My plan was impossible. We’d gotten ourselves out and quite likely sacrificed Kilo…again, to do so. There was no time. Following my initial plan, we’d be coming back upriver with possibly only the Skyraiders still on station, but they’d also dumped a lot of their ordnance to give us the time we’d needed so far. We had no time.
I stood up once more and looked across the river from the edge of the hole.

“We’ve got to get our boys out,” I said.

The Gunny handed me his cigarette.

“What boys?” he asked.
“You know what boys,” I replied, coughing after my usual one puff.

I handed the cigarette back.

“We’ve got living Marines to consider,” the Gunny said, before taking a couple of long drags on the cigarette. “The dead are dead. They’re good at waiting.”

I didn’t want to think about going back down the river. Getting our dead out by using a bunch of Medevac hops of impossible timing was easier to think about. Or maybe it was enough to be back across the river. I knew that was ridiculous thinking though. I looked at the Gunny and I knew he was reading my mind.
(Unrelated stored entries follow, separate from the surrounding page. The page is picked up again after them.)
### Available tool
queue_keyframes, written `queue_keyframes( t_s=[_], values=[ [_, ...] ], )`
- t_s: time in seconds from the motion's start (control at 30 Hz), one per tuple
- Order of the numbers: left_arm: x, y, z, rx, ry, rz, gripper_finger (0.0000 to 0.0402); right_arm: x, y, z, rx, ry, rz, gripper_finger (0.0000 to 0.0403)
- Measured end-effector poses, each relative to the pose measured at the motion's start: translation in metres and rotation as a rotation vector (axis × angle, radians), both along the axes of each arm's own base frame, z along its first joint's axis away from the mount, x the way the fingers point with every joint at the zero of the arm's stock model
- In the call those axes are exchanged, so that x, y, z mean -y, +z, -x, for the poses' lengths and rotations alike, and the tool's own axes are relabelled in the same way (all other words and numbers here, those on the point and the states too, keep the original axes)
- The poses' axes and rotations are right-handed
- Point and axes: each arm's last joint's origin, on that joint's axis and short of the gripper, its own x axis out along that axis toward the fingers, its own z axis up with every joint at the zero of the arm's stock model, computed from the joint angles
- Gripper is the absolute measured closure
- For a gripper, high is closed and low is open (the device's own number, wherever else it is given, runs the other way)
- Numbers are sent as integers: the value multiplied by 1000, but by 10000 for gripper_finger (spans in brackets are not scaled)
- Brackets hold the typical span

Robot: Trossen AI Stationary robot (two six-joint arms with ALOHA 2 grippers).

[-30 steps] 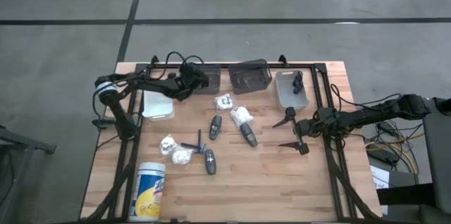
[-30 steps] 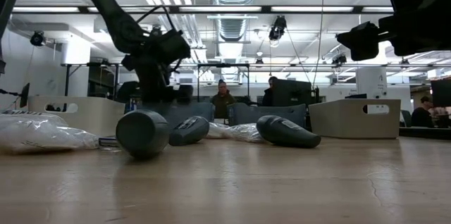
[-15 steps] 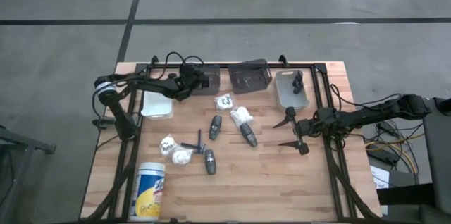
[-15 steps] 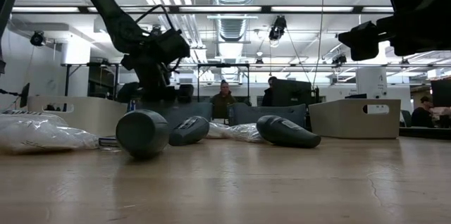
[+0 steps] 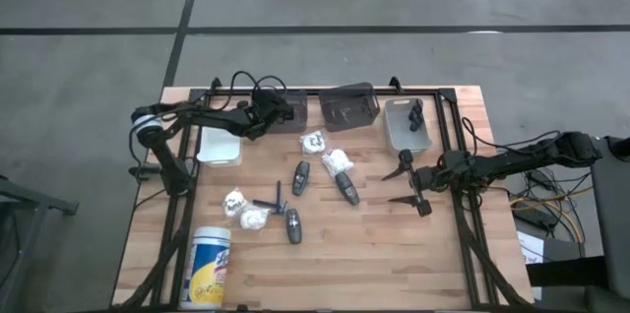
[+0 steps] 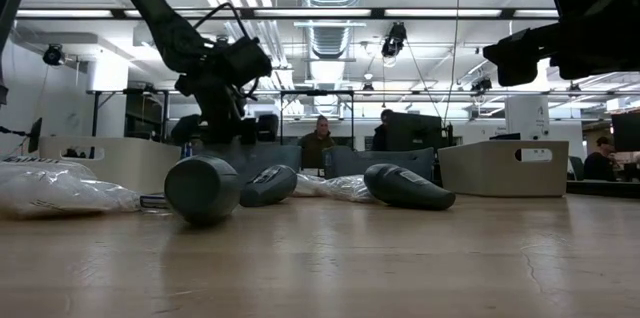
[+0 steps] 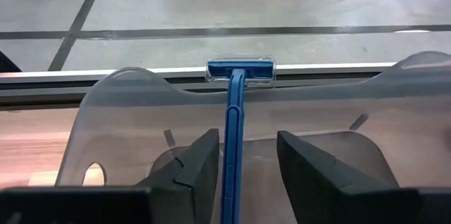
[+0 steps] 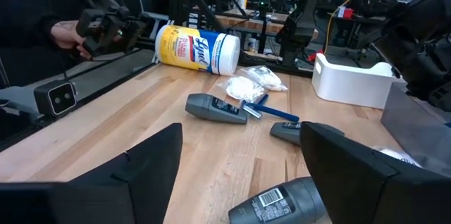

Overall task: Pick & Place Travel size toiletries
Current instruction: Put the blue razor into the left black bin

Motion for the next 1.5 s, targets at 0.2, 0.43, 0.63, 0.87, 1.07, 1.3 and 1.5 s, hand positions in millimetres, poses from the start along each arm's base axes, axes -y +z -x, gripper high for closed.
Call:
queue_keyframes(
  t_s=[0.2,0.43,0.63,0.87,1.07,1.3,1.5],
  values=[
    [2,11,1,-12,-33,-27,250,0,0,0,1,0,2,139],
    [13,36,0,-50,-131,-99,250,0,0,0,0,0,0,157],
    [32,55,-3,-77,-239,-164,250,0,0,0,0,0,2,171],
    [69,70,-13,-88,-392,-215,250,0,0,0,0,0,0,179],
    [107,73,-23,-86,-540,-231,250,0,0,0,2,0,2,168],
    [151,71,-29,-41,-707,-191,250,0,0,0,1,0,0,144],
    [181,68,-28,-8,-778,-146,250,0,0,0,1,0,2,125]
  ],
)
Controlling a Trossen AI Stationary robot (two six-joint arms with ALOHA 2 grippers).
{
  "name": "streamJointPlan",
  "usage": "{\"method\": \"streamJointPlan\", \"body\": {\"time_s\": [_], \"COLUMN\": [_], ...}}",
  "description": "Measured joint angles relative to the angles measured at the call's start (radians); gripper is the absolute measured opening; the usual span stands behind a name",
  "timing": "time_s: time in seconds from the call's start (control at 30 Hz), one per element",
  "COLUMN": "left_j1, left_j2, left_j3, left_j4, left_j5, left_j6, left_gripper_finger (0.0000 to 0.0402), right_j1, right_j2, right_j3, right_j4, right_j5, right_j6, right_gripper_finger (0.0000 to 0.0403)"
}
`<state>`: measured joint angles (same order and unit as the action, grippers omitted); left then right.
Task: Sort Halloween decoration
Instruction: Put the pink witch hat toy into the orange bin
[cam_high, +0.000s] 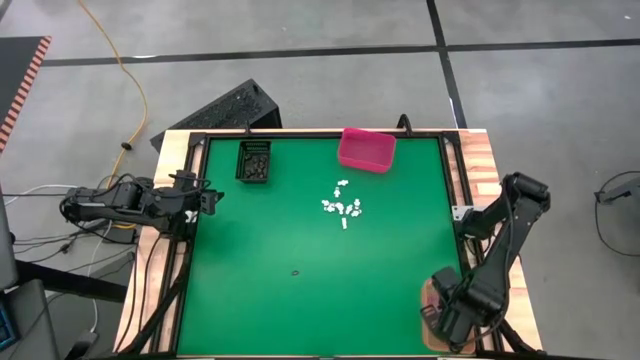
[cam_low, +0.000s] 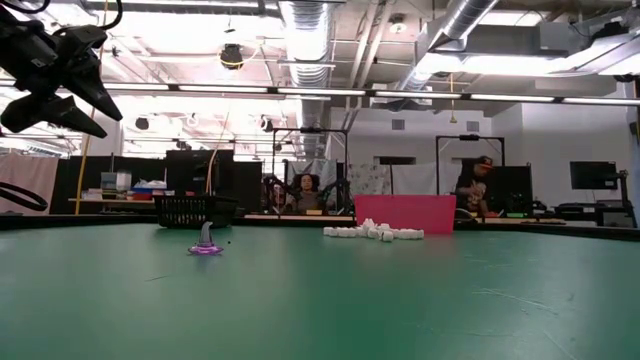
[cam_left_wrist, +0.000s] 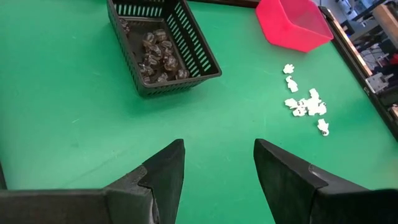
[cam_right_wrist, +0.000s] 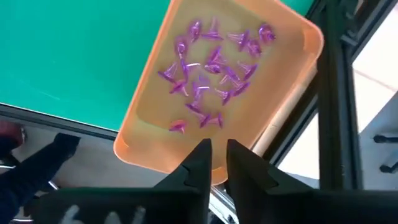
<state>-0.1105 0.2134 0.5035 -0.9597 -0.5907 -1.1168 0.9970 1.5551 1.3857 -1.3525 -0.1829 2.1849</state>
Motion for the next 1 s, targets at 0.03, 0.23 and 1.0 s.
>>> {"method": "streamJointPlan", "body": {"time_s": [0.03, 0.23, 1.0], "left_j1": [0.0, 0.0, 0.0], "left_j2": [0.0, 0.0, 0.0], "left_j3": [0.0, 0.0, 0.0], "left_j4": [0.0, 0.0, 0.042], "left_j5": [0.0, 0.003, 0.022], "left_j6": [0.0, 0.013, 0.228], "left_gripper_finger": [0.0183, 0.0183, 0.0183], "right_j1": [0.001, -0.001, -0.647], "right_j2": [-0.003, -0.006, 0.366], "right_j3": [0.0, 0.0, 0.001], "right_j4": [-0.009, 0.032, 1.295], "right_j5": [0.0, 0.068, 0.443], "right_j6": [-0.003, -0.042, -1.656], "right_gripper_finger": [0.0083, 0.0118, 0.0119]}}
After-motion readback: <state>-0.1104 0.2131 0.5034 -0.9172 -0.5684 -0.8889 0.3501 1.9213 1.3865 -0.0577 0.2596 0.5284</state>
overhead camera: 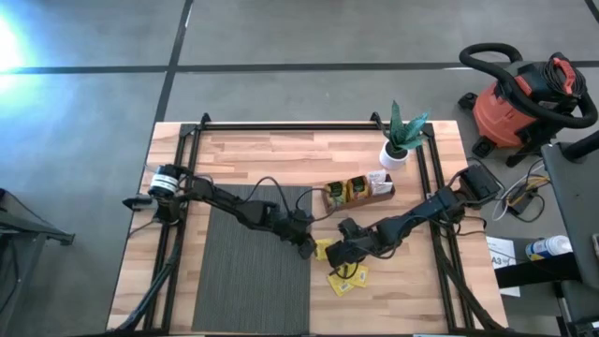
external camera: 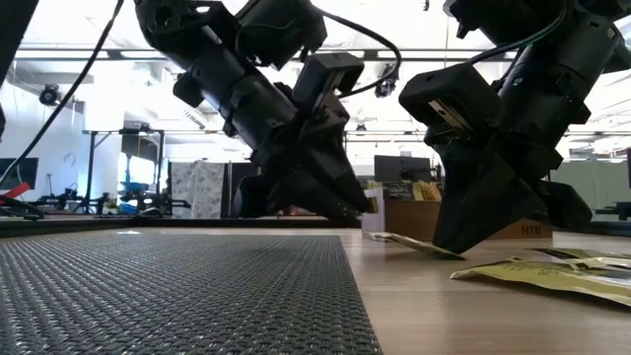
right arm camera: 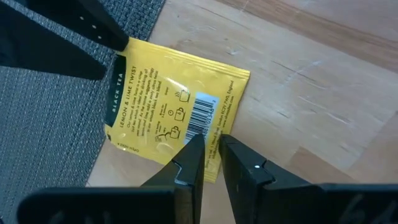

“Don’t even think about it,” he said, puffing some more on his disappearing cigarette. “You’re making your way, earning every bit of it. Don’t toss it all out.”

“Is everyone on the same page for this?” I asked, in resignation.

We had to go down valley for Kilo and there wasn’t going to be any getting around it, much as I hated Captain Carter and had trouble getting by my own terror of going back again.

Danger Close Cool, so far,” the Gunny said. “The men all think you’re an idiot, but lucky as hell. They’re willing to go with lucky. So they know where we’re going. And they’re in. Maybe for the first time since I’ve been here. Better call Cowboy and his weird partners up there.”

The Gunny looked up, like he was going to see the Skyraiders fly over on cue, but they were patrolling somewhere else nearby and not within sight or sound.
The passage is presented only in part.